4. Há já algum tempo, um anterior ministro da Justiça português contou-me a seguinte história. Quando andava a estudar formas de tornar o sistema de justiça mais rápido e eficiente, lembrou-se de perguntar a um seu colega alemão, ao lado de quem estava sentado no Conselho de Ministros da União Europeia, como é que eles faziam para evitar que as pessoas – testemunhas ou arguidos – faltassem aos julgamentos. O colega alemão decididamente não percebia a pergunta. “Faltassem aos julgamentos? Como assim?” Até que o nosso ministro, bastante embaraçado, percebeu que a questão nem sequer se punha.

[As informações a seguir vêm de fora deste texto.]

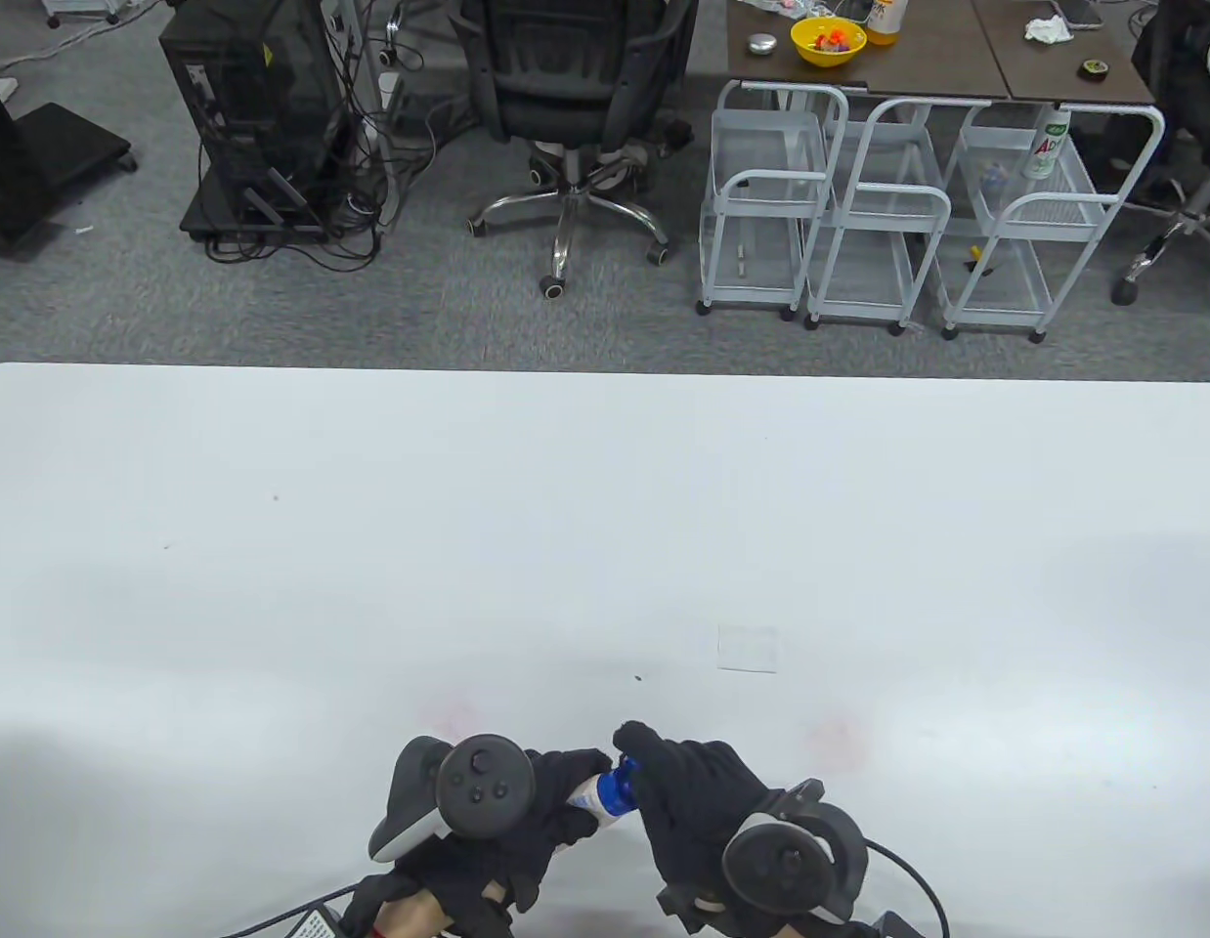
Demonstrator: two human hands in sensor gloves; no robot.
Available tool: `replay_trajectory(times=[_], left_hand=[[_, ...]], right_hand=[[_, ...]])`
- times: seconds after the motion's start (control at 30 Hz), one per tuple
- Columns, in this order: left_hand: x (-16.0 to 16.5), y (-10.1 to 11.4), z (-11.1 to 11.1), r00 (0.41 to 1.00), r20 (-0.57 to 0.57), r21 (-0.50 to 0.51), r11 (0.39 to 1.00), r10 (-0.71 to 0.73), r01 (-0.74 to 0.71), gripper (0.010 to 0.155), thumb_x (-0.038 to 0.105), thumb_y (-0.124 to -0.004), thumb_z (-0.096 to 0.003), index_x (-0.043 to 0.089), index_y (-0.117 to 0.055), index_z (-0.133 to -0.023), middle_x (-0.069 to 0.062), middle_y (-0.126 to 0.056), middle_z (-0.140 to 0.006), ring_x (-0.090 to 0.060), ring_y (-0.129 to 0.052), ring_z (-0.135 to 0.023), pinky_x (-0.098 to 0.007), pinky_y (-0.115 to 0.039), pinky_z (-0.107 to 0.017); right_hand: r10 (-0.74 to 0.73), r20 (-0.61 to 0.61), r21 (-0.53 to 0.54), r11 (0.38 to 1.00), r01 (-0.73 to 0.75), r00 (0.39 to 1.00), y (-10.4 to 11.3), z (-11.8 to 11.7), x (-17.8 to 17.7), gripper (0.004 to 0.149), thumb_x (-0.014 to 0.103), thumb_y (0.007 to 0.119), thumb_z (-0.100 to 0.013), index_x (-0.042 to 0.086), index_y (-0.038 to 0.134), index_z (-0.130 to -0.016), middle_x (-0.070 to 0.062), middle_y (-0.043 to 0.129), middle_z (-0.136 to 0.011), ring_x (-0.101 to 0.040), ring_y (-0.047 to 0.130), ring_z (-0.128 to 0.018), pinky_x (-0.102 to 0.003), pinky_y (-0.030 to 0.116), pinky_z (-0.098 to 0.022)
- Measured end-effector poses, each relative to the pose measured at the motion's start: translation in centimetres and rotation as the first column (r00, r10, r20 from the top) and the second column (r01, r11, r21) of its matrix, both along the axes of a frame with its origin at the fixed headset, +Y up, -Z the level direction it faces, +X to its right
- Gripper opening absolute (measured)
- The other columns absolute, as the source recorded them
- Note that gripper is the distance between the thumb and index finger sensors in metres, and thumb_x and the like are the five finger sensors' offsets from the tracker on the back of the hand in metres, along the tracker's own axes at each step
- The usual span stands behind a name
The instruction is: Squeeze hand cream onto cotton pad
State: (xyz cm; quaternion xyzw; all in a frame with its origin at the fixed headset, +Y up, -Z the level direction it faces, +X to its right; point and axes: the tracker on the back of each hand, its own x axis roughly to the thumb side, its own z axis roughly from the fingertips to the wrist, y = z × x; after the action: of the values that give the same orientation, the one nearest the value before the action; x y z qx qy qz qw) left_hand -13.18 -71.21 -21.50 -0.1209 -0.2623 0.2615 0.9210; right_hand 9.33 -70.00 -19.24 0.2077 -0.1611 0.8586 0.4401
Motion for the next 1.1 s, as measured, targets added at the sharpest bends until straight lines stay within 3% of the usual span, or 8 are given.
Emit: replay_trajectory(times=[0.03,0.27,0.57,0.63,0.73,0.83,1.1], left_hand=[[0.0,0.1,0.0,1.0,0.015,-0.051,0.999,0.008,-0.007,0.06,0.047,-0.07,-0.0377,0.04,-0.064,-0.097,0.022,-0.093,-0.083,-0.004,-0.099,-0.067,-0.04,-0.081,-0.064],[-0.3,-0.3,-0.3,0.999,0.028,-0.092,0.995,0.041,-0.038,0.06,0.046,-0.072,-0.0372,0.039,-0.066,-0.097,0.02,-0.094,-0.082,-0.006,-0.1,-0.066,-0.042,-0.08,-0.064],[-0.7,-0.7,-0.7,0.99,0.052,-0.214,0.97,0.128,-0.114,0.059,0.047,-0.073,-0.0379,0.044,-0.065,-0.096,0.021,-0.093,-0.085,-0.007,-0.098,-0.071,-0.044,-0.077,-0.066],[-1.3,-0.8,-1.1,0.985,0.027,-0.241,0.958,0.168,-0.156,0.058,0.046,-0.073,-0.0379,0.044,-0.065,-0.096,0.019,-0.091,-0.087,-0.009,-0.096,-0.074,-0.046,-0.076,-0.067],[-2.4,-0.9,-1.6,0.97,-0.031,-0.283,0.928,0.243,-0.241,0.056,0.044,-0.074,-0.0378,0.042,-0.067,-0.094,0.015,-0.089,-0.089,-0.014,-0.093,-0.082,-0.05,-0.071,-0.069],[-3.2,-0.8,-2.1,0.953,-0.066,-0.299,0.905,0.296,-0.302,0.056,0.043,-0.074,-0.0382,0.039,-0.066,-0.094,0.012,-0.086,-0.09,-0.019,-0.092,-0.088,-0.05,-0.071,-0.069],[-5.2,-0.2,-2.6,0.936,-0.197,-0.147,0.936,0.29,-0.321,0.056,0.041,-0.076,-0.0373,0.037,-0.067,-0.093,0.009,-0.089,-0.088,-0.014,-0.106,-0.07,-0.044,-0.084,-0.058]], right_hand=[[-0.019,-0.004,-0.044,0.999,0.019,1.0,-0.1,-0.4,0.2,0.055,0.038,0.068,-0.045,0.006,0.086,-0.086,-0.014,0.103,-0.064,-0.031,0.112,-0.036,-0.054,0.085,-0.04],[-0.143,-0.04,-0.223,0.966,0.131,0.989,-1.3,-1.8,1.1,0.054,0.04,0.069,-0.045,0.008,0.087,-0.085,-0.013,0.104,-0.063,-0.031,0.111,-0.036,-0.054,0.085,-0.041],[-0.179,-0.026,-0.31,0.937,0.163,0.983,-2.1,-2.5,1.8,0.054,0.041,0.07,-0.045,0.011,0.087,-0.087,-0.014,0.102,-0.067,-0.035,0.11,-0.042,-0.056,0.083,-0.044],[-0.199,-0.002,-0.307,0.933,0.188,0.98,-2.0,-2.6,2.3,0.055,0.041,0.07,-0.046,0.012,0.085,-0.089,-0.015,0.1,-0.073,-0.038,0.108,-0.05,-0.058,0.08,-0.047],[-0.157,0.042,-0.269,0.949,0.163,0.987,-1.4,-2.6,3.6,0.059,0.045,0.073,-0.046,0.016,0.078,-0.096,-0.016,0.089,-0.088,-0.046,0.093,-0.076,-0.062,0.072,-0.054],[-0.096,0.082,-0.222,0.968,0.112,0.992,-0.8,-2.4,4.8,0.06,0.046,0.075,-0.045,0.018,0.076,-0.099,-0.016,0.081,-0.096,-0.049,0.083,-0.086,-0.064,0.068,-0.059],[0.193,0.17,-0.094,0.979,-0.179,0.966,3.2,-1.3,6.2,0.063,0.042,0.087,-0.043,0.024,0.074,-0.102,-0.012,0.073,-0.105,-0.049,0.072,-0.099,-0.066,0.059,-0.067]])
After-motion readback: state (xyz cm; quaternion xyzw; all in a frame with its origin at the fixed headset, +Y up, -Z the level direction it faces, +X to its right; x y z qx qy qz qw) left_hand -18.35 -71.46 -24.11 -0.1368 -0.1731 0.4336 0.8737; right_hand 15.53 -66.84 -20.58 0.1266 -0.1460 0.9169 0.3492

5. Se mandasse, propunha uma reforma radical. A partir de agora, a palavra dos cidadãos passa a valer como verdade e a das instituições do sector privado também. Mas, atentando a que, no início, haveria provavelmente mais abusos do que os 1 ou 2 por cento que se verificam no Reino Unido, fazia como os americanos: quem for apanhado a mentir é duramente penalizado. Seja um cidadão que mente perante o juiz ou perante o fisco, seja a VW que mente sobre as emissões de CO2, seja o Deutsche Bank que mente sobre o seu envolvimento nos escândalos do subprime, seja o advogado de Trump que depôs perante o Congresso, depois de ter jurado sobre a Bíblia. Levaria algum tempo, mas poupar-se-ia certamente muito dinheiro.